This year’s theme will focus on nurses and midwives, professionals who tend to support medical cannabis.
World Health Day 2020 will continue its annual tradition this April 7th. By recognizing the interconnectedness of all people and the reality that personal wellness is global. This year, the World Health Organization (WHO) states the event will focus on nurses and midwives. These are two of the most impactful careers when it comes to medical cannabis.
Since its beginning in 1950, the WHO has held annual World Health Day events. These events draw greater attention to the biggest challenges and opportunities facing the global medical community. Each year’s theme highlights a new and usually underserved or misunderstood aspect of world health. These include mental health, maternal care, and climate change.
This year, the organization is focusing on nurses and midwives as a way to draw attention to the often overworked and under-appreciated first-line responders who take on a large share of healthcare duties in the world. This comes at an auspicious time for cannabis consumers, as the WHO also prepares to announce its recommendations to reschedule cannabis to less-harmful designation in international treaties, while completely removing CBD.
The United Nations are yet to receive these drug scheduling recommendations. However, one group that was fast to see the realities of medical cannabis was nurses. Organizations like the Cannabis Nurses Network and the American Cannabis Nurses Association are springing up in response to growing trends among healthcare workers and demand among home healthcare patients.
Furthermore, many nursing schools are offering courses specifically suited to cannabis nursing.

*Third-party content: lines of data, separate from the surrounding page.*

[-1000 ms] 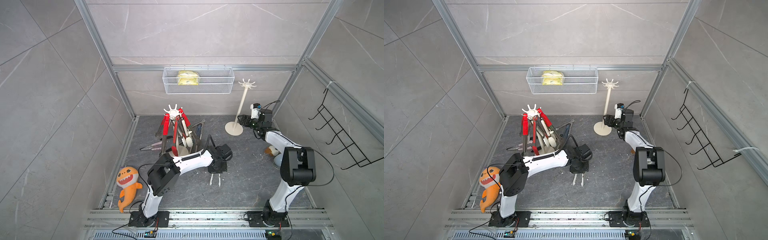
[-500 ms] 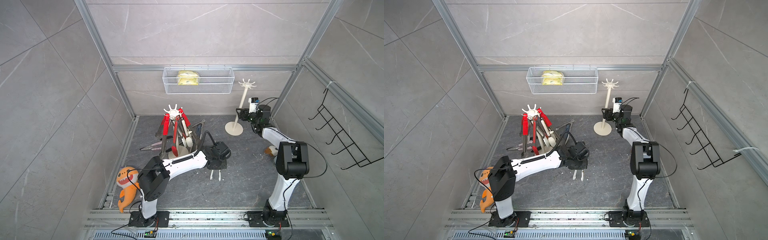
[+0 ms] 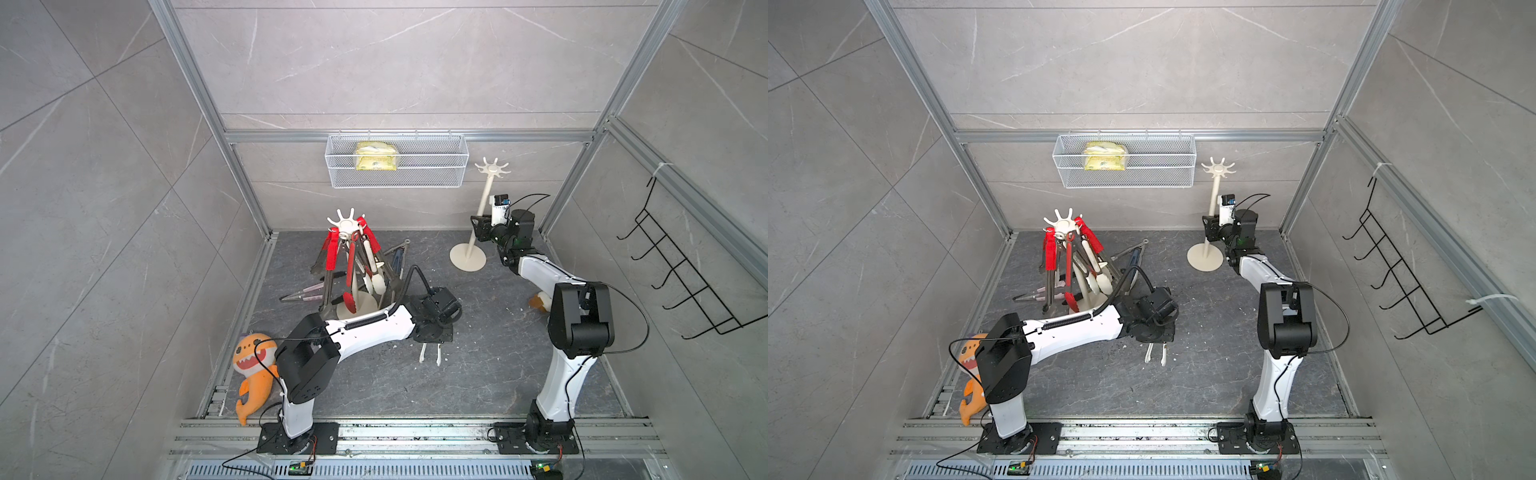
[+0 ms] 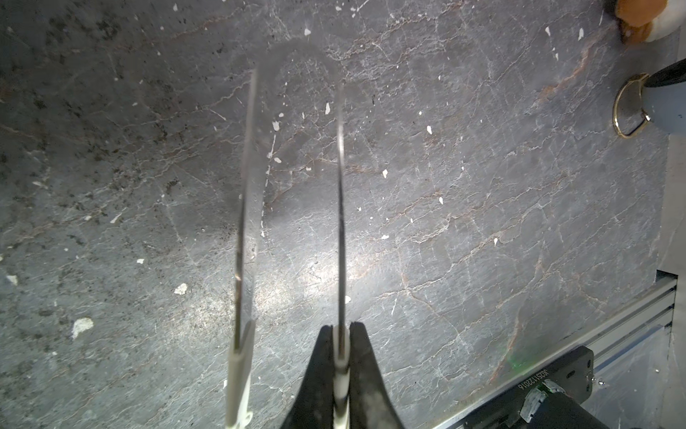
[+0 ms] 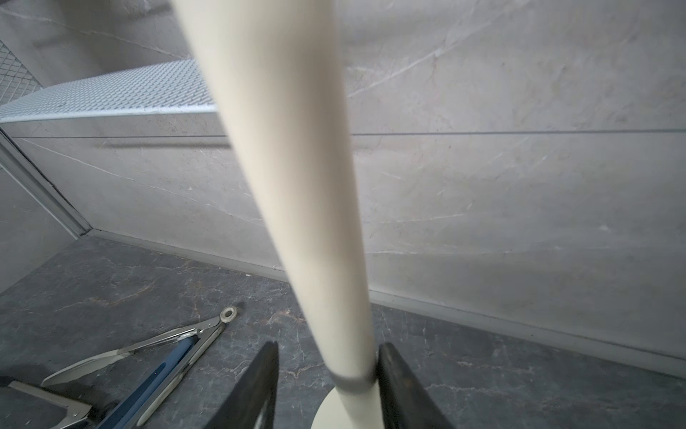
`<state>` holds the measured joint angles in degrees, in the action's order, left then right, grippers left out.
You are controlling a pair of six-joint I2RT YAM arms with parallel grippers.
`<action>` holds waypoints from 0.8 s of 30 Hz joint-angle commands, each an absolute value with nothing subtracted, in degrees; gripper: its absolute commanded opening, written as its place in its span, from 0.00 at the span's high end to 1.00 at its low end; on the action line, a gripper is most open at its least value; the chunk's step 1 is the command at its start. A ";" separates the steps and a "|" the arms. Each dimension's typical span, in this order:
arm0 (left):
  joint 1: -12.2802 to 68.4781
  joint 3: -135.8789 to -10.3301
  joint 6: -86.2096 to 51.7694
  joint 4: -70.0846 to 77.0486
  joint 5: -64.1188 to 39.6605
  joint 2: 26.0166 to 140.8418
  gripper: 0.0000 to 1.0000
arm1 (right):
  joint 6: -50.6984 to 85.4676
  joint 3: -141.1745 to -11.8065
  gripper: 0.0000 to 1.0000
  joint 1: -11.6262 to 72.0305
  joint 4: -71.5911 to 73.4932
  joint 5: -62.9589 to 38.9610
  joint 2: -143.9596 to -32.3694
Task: Hang food tongs on kitchen utensil racks
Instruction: Move the rack to the center of the board.
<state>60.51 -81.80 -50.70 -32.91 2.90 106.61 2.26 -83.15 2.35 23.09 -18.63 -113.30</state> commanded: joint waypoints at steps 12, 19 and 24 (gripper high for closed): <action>60.70 -78.67 -55.46 -31.64 1.12 111.58 1.00 | -0.91 -79.82 0.71 4.41 30.92 -15.44 -113.40; 60.32 -78.91 -57.02 -31.63 1.23 114.76 0.98 | -1.39 -78.22 0.78 5.01 32.66 -15.35 -112.18; 60.13 -79.18 -57.70 -32.17 1.73 115.66 0.98 | -1.24 -76.54 0.82 5.01 33.81 -15.03 -110.78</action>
<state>60.36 -78.37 -56.47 -31.42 1.21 114.39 -2.17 -78.17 4.40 32.77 -14.31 -113.19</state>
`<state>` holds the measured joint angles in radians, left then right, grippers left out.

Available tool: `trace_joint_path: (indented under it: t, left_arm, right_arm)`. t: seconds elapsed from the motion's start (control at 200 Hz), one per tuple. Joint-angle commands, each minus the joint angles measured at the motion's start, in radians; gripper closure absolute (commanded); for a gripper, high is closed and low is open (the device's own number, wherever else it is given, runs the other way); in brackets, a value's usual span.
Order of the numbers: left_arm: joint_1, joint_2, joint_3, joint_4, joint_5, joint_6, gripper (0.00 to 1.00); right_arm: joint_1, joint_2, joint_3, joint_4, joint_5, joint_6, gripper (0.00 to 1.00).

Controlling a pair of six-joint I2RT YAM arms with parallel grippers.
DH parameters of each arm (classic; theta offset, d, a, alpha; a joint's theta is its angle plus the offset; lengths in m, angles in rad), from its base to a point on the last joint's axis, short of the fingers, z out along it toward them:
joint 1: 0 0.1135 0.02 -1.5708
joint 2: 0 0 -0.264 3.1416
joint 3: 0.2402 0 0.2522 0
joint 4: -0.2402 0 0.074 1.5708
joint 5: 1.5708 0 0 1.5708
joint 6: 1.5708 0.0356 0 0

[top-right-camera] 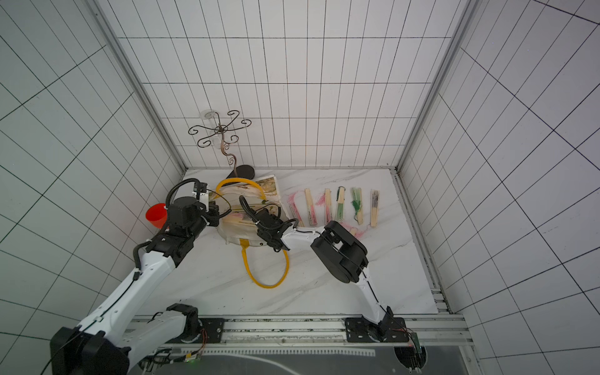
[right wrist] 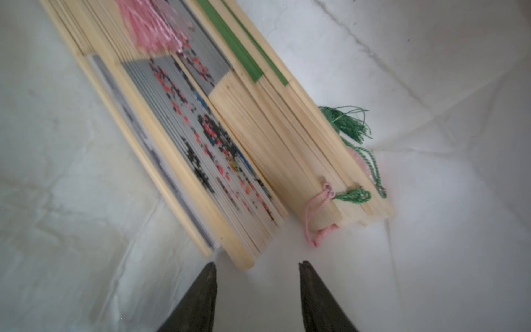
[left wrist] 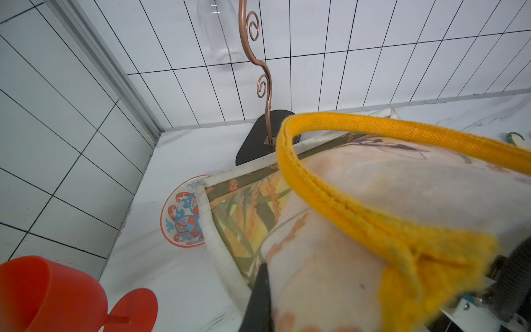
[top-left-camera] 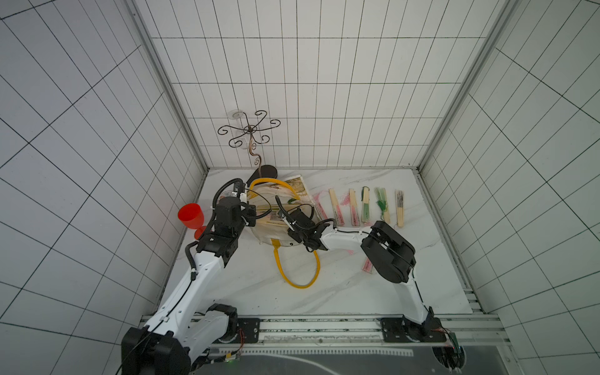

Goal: Take out the folding fans from the tote bags
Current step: Pick up the folding fan from the canvas bag.

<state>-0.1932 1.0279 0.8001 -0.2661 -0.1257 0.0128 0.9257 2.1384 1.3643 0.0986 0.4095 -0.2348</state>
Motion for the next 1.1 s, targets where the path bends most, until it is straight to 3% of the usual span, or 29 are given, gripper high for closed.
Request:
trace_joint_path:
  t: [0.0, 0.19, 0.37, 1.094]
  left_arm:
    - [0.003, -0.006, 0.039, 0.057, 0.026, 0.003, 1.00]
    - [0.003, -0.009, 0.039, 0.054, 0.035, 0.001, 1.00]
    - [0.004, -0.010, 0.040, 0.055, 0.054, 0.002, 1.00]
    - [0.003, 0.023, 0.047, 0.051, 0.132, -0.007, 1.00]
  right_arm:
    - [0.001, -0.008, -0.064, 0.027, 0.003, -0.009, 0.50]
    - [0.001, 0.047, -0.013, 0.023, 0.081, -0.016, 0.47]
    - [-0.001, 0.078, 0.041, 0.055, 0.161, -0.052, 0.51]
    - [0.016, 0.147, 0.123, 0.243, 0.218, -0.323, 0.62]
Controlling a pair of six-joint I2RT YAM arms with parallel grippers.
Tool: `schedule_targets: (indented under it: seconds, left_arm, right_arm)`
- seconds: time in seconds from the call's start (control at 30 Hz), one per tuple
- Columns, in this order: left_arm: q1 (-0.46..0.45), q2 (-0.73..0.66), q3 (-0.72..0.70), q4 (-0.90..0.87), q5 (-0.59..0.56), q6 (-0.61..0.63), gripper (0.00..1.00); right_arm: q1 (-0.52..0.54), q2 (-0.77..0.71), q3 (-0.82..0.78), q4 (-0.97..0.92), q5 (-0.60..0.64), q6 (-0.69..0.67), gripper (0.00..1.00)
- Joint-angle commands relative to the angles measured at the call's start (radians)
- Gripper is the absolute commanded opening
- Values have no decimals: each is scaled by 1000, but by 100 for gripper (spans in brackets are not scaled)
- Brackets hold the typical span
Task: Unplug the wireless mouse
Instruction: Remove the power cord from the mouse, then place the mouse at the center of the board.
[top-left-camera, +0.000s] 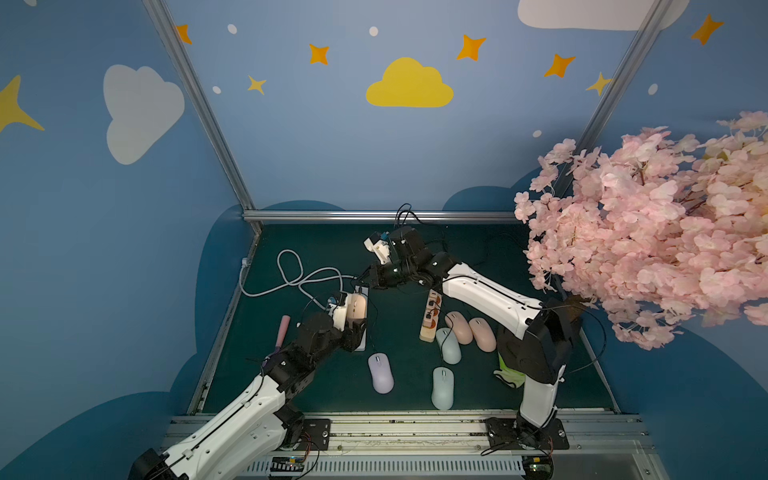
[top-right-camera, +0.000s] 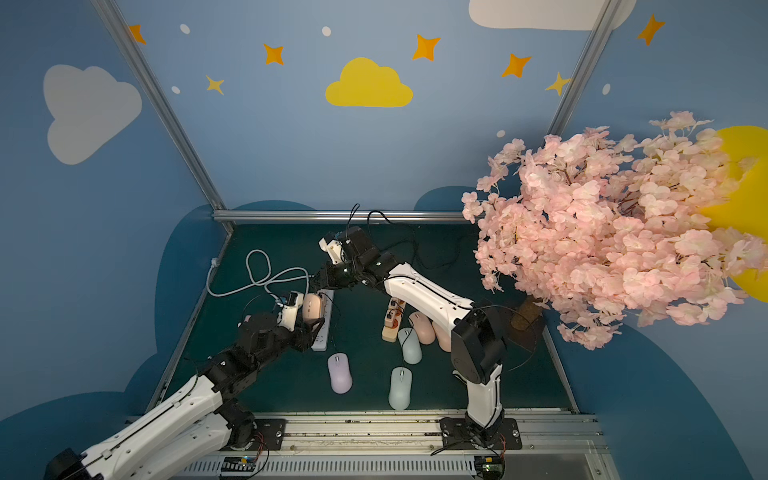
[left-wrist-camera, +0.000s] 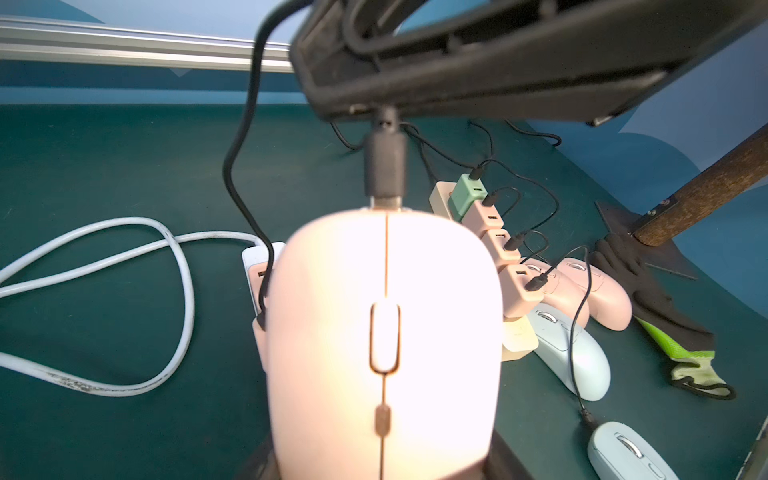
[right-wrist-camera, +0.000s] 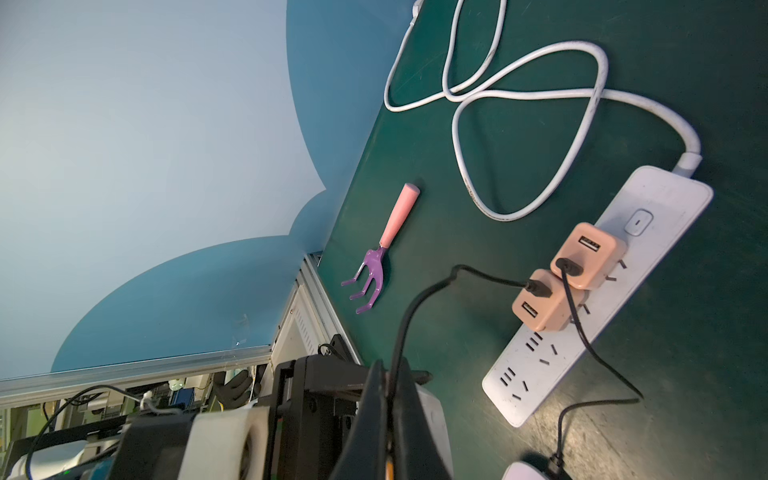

If World Health Day is going to celebrate nurses and midwives, it will also be celebrating pioneers of medical cannabis.
World Health Day 2020: The Reality of Global Health
There may be no better demonstration that personal health is now a globally interconnected phenomenon than the rapid spread and worry surrounding the coronavirus (Covid-19) outbreak.
Through Covid-19, it’s become clear that international travel and worldwide supply chains are turning everyone’s healthcare into a global problem. It’s no longer enough to insulate one’s self from health risks if the workers handling the food you eat or the goods you buy can still spread infection to you. The rise in global pandemics only furthers the case that healthcare is an interconnected concern.
Cannabis can play a huge role in providing preventative and therapeutic care to the masses. The cannabis plant is hardy and can grow almost anywhere. It grows quickly and provides medicines that can help with everything from pain and cancer to auto-immune disorders and skin issues. And, best of all, it’s natural. There isn’t a giant pill company getting rich off the plant’s healing abilities.
Cannabis and the WHO
When the WHO sends its recommendations to reschedule cannabis to the United Nations Commission on Narcotic Drugs, the impact could be deep.
Currently, several U.N. treaties, such as the Single Convention on Narcotic Drugs of 1961 and the Convention Against Illicit Traffic in Narcotic Drugs and Psychotropic Substances of 1988, require that signing nations limit access to cannabis.
That hasn’t stopped some member nations like Canada from forging ahead with federal legalization. However, many world leaders would rather not run afoul of U.N. treaties either, because of the precedent it sets. Or, because it’s a convenient shield for their own anti-cannabis beliefs. The fear for some leaders is that ignoring this U.N. treaty on drugs may have ramifications. By ignoring one treaty they could undermine the value of other treaties on war crimes and genocides.
If the WHO’s recommendations come to be, member nations will be free to import and export cannabis openly and easily. This may cause a potential breakthrough in the cannabis supply chain, uniting sick patients with a flood of medicine.
That doesn’t mean the U.S. will suddenly end its War on Drugs, or stop locking up cannabis consumers. But it would give pro-cannabis politicians more ammunition to make their arguments. It could also potentially open up an even clearer economic incentive to legalize cannabis.
Nurses, Midwives and the Front Lines of Cannabis Care
No matter what happens at the highest levels of governance, the healthcare that matters most to people is what’s happening on the ground.
Think of terminally ill patients in hospices wanting to die with dignity. Think of people whose cancer is robbing their life force prematurely. Then there’s chronic pain or autoimmune disease sufferers who struggle through each day get the bulk of their care delivered by nurses and midwives. These groups are turning to cannabis and getting support from professionals on the lower rungs of the medical establishment.
A 2018 poll by Medscape Medical News found eighty-two percent of registered nurses favored legalizing medical cannabis. Fifty-seven percent supported recreational legalization. Those numbers — already the highest of all healthcare workers — are likely up since then.
Because nurses deal so directly with patients, often having more face time than doctors and pharmacists, they have the emotional experience when it comes to how pain and suffering affect people on a day-to-day basis. Perhaps we ought to listen to them.